# What is expected:
Look through the data below. Show each line where the string "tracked" occurs.

• • • •

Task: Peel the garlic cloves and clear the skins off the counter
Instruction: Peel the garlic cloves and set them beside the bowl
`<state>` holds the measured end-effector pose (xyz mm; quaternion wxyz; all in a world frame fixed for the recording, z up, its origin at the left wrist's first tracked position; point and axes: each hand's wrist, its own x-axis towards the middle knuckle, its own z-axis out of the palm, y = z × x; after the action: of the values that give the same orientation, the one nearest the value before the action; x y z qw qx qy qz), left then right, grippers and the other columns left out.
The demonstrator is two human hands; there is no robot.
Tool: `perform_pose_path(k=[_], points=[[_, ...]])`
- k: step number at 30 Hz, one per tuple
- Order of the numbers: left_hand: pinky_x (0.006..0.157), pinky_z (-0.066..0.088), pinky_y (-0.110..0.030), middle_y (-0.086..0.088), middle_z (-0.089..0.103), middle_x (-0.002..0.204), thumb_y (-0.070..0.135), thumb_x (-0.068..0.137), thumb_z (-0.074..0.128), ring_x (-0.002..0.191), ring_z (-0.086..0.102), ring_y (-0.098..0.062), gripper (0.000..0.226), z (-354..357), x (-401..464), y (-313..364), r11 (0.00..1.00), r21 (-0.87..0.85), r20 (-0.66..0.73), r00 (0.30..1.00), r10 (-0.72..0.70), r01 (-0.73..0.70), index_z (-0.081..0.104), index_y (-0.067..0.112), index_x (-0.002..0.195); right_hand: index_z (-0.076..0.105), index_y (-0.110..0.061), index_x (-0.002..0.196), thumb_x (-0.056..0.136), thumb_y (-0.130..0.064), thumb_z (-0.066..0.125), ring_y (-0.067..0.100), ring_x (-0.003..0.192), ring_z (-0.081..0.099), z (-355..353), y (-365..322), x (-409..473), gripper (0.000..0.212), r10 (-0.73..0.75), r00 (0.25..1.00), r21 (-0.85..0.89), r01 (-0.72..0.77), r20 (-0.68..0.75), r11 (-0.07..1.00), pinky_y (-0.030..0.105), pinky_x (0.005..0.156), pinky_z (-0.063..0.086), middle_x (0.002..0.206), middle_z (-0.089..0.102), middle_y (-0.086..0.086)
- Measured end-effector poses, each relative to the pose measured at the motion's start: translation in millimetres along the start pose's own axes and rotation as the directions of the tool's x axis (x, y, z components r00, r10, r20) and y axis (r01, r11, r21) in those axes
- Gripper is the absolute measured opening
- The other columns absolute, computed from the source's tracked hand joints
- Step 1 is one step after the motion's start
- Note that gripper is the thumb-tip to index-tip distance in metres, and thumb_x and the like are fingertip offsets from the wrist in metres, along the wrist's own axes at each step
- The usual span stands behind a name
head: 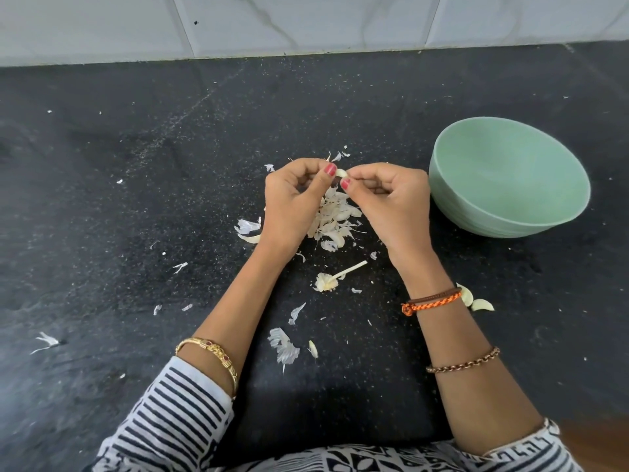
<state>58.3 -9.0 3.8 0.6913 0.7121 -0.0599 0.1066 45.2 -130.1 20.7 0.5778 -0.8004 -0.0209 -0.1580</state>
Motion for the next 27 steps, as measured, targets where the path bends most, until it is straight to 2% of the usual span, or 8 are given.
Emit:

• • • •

# Written answer:
`<state>` holds the measured end-effector pose (xyz mm; quaternion wxyz; all in a world frame fixed for the recording, z up, its origin at the left wrist's first tracked position; point and axes: each hand's wrist, its own x-axis towards the middle knuckle, its own z-axis out of the palm, y = z × x; after the action: of the values that give the same orientation, the one nearest the value before the action; x y z qw qx qy qz), left then right, grippers and the other columns left out.
- The other columns absolute, computed from the source's tracked hand joints

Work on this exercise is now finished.